## GOAL OF THE EXERCISE
Give every line of the listing word for word, beginning at the first and including the line with "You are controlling" as the last.

## DATA BLOCK

==========

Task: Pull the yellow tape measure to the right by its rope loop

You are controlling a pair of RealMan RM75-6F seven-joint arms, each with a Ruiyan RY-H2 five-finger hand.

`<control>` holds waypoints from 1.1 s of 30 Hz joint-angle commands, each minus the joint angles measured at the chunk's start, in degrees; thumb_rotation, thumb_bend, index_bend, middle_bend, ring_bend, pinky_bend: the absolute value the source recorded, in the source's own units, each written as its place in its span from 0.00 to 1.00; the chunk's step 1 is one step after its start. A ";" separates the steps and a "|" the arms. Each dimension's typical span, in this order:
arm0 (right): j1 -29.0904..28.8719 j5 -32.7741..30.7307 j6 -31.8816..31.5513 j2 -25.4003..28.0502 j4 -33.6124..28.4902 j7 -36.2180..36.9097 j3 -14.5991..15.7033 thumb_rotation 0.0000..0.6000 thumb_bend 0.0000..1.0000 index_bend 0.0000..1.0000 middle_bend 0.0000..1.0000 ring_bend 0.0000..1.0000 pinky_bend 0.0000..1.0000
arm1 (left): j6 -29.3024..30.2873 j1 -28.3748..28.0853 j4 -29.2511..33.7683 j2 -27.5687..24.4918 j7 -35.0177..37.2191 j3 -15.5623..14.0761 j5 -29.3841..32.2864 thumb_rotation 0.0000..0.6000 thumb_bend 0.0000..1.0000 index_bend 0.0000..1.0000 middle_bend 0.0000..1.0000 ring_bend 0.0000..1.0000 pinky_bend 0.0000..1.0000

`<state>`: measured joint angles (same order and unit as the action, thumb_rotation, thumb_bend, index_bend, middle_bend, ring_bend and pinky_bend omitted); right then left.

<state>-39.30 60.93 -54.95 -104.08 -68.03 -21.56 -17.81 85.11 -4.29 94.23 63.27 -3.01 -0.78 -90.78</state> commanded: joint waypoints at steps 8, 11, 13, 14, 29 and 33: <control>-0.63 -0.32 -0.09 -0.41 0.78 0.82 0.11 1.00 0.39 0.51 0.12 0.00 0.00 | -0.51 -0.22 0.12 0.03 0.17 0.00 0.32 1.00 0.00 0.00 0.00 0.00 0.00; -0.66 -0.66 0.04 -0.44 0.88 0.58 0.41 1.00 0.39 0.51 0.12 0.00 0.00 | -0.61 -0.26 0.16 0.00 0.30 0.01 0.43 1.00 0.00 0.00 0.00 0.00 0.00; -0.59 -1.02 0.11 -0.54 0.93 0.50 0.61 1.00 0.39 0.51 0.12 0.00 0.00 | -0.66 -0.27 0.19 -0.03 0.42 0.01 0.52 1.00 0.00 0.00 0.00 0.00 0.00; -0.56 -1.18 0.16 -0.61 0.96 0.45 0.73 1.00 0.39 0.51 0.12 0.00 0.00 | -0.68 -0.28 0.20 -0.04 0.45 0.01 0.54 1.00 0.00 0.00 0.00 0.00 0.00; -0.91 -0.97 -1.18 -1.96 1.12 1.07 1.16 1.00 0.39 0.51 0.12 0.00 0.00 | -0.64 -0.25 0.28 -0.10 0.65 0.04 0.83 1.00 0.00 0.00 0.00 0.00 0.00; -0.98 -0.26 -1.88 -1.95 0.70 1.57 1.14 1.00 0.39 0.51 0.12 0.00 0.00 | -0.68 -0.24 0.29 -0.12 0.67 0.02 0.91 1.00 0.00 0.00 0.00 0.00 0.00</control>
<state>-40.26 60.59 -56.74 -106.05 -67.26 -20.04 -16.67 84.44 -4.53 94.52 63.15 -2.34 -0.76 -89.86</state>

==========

## PROBLEM SOLUTION
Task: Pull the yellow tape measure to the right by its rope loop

You are controlling a pair of RealMan RM75-6F seven-joint arms, each with a Ruiyan RY-H2 five-finger hand.

No additional output will be generated.